Input records START
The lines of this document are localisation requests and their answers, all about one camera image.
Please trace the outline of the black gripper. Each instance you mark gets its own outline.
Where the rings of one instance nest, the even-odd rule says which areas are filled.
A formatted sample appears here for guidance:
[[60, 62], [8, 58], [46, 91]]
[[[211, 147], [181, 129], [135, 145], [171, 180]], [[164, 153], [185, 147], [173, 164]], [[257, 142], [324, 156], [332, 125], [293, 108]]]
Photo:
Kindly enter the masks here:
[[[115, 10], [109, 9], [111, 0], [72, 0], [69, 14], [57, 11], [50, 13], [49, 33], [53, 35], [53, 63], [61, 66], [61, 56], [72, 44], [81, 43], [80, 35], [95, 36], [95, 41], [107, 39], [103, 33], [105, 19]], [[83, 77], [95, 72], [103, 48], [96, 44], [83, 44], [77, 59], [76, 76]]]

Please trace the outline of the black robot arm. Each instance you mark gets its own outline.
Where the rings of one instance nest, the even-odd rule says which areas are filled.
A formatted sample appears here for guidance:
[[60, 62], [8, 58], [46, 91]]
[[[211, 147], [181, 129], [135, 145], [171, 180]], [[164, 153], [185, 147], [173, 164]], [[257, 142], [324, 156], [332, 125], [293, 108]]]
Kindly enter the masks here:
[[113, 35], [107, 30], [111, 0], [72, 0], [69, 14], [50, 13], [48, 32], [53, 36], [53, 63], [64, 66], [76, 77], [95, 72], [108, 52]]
Input records END
Input records START
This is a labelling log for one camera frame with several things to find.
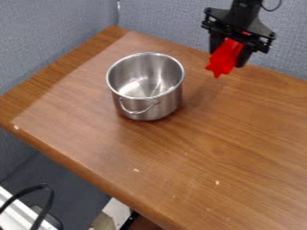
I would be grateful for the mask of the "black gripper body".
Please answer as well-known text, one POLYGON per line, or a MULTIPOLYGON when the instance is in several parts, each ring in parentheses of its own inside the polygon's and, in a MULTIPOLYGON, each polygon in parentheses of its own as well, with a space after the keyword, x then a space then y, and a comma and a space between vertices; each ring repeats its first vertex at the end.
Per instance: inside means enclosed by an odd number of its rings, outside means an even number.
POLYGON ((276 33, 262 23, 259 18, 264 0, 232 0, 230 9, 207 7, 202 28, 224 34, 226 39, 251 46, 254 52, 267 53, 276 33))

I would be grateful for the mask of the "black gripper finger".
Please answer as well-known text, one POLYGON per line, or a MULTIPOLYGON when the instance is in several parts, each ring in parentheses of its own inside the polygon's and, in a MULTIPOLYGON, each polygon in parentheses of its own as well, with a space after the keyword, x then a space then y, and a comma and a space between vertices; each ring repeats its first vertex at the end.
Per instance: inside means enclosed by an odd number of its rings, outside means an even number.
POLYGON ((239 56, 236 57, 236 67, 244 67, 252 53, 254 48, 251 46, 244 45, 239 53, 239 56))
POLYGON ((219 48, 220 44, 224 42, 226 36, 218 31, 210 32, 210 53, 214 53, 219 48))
Input records END
Aim of the exercise: Which lines above include the word "would"? Show each one.

Task output:
I would be grateful for the mask of the "black gripper body".
I would be grateful for the mask of the "black gripper finger".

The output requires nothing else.